→ Exercise goal: The answer is a stretch of the material below, returned exactly: the line containing "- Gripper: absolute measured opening", the line containing "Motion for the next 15", and all lines between.

→ Extracted information:
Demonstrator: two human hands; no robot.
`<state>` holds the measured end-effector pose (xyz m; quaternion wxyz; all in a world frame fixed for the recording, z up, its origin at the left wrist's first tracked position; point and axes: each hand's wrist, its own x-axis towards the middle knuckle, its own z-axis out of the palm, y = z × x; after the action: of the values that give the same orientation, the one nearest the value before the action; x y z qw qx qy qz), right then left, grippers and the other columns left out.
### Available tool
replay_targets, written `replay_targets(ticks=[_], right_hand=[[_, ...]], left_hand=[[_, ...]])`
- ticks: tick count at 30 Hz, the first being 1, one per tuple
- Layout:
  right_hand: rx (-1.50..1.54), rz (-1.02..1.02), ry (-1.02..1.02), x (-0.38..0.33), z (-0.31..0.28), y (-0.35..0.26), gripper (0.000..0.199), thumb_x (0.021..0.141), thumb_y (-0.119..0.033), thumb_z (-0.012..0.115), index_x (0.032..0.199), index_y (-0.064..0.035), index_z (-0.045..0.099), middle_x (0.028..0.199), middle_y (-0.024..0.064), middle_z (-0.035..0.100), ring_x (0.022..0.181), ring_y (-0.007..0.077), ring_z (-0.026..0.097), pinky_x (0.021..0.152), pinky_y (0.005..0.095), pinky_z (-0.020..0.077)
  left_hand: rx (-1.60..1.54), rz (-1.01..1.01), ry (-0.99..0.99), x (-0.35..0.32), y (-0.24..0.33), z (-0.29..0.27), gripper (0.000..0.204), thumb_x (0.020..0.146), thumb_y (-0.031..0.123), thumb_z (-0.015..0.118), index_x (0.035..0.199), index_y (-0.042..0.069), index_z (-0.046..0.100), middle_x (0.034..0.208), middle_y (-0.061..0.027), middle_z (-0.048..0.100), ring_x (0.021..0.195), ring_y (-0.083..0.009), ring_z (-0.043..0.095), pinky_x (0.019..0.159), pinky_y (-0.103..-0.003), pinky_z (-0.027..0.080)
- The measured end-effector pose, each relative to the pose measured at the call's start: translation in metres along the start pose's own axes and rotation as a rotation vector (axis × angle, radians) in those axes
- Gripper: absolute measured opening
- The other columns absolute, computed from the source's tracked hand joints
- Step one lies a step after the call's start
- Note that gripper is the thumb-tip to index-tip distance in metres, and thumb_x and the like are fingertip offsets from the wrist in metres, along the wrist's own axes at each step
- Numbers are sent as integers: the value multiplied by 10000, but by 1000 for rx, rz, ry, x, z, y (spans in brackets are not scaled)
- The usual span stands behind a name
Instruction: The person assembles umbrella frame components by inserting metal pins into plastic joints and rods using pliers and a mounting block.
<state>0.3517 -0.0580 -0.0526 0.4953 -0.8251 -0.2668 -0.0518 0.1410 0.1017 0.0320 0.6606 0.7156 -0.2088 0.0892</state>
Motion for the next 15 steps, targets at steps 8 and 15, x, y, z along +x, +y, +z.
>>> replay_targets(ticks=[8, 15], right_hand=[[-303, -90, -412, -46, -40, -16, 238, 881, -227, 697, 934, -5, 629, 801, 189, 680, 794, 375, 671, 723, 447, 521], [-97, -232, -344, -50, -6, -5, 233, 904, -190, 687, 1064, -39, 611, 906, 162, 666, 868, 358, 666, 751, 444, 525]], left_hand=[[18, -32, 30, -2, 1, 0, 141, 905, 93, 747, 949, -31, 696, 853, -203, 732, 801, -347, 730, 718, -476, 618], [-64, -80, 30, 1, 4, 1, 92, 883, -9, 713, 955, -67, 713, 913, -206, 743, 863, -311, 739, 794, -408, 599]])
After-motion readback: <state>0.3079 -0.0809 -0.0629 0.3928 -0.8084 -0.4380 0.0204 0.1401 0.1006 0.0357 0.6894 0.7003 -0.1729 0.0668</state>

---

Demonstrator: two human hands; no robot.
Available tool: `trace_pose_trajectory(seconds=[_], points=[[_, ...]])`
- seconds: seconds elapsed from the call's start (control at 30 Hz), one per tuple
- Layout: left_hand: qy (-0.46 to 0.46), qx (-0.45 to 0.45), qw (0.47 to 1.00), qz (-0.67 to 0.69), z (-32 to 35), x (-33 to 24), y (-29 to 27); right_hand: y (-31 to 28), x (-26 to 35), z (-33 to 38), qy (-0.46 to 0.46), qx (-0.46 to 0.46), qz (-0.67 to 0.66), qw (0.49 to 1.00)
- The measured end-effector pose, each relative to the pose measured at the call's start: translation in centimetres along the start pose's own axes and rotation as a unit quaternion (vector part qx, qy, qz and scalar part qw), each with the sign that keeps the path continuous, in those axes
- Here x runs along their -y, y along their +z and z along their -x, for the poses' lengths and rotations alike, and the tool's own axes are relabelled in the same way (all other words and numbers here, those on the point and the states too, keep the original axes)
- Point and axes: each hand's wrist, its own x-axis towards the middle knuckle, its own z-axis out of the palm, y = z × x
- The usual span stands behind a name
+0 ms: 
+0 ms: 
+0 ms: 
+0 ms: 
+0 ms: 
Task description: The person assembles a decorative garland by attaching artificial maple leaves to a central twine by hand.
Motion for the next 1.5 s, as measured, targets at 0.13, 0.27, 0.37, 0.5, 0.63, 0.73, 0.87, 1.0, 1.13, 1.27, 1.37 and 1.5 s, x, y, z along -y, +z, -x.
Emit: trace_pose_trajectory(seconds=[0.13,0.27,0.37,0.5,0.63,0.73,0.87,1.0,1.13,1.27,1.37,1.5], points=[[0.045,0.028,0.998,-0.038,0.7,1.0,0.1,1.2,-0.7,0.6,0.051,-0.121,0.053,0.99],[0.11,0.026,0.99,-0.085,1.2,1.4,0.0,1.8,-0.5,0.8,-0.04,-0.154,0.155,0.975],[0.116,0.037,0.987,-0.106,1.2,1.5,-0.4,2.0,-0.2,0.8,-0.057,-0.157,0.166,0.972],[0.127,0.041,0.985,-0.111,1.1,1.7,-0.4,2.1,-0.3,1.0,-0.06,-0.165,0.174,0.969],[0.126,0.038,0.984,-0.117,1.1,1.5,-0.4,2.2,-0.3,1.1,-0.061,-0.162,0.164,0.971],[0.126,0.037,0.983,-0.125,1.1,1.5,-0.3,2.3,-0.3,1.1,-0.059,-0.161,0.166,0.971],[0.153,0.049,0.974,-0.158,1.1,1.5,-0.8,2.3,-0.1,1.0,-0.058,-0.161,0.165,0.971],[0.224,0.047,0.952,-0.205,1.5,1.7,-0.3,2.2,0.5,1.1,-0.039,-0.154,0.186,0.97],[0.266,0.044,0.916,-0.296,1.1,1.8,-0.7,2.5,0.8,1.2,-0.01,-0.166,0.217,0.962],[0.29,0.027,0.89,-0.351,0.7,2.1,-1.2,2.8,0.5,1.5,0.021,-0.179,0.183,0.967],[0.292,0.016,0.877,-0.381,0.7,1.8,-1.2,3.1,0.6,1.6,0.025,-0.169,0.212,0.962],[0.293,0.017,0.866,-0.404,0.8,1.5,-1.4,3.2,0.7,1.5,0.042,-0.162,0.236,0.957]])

→ Answer below:
- Gripper: absolute measured opening
- The other columns absolute, computed from the source's tracked hand joints
- Step one lies a step after the call's start
- Note that gripper is the thumb-tip to index-tip distance in metres, and thumb_x and the like are fingertip offsets from the wrist in metres, along the wrist's own axes at each step
- Numbers are sent as integers: the value multiplied by 10000, but by 1000 for rx, rz, ry, x, z, y (spans in brackets are not scaled)
- The usual span stands behind a name
Instruction: The person assembles umbrella frame components by inserting metal pins into plastic joints and rods using pliers and a mounting block.
<state>0.3517 -0.0580 -0.0526 0.4953 -0.8251 -0.2668 -0.0518 0.1410 0.1017 0.0320 0.6606 0.7156 -0.2088 0.0892</state>
Motion for the next 15 steps, targets at steps 8 and 15, x, y, z along +x, +y, +z.

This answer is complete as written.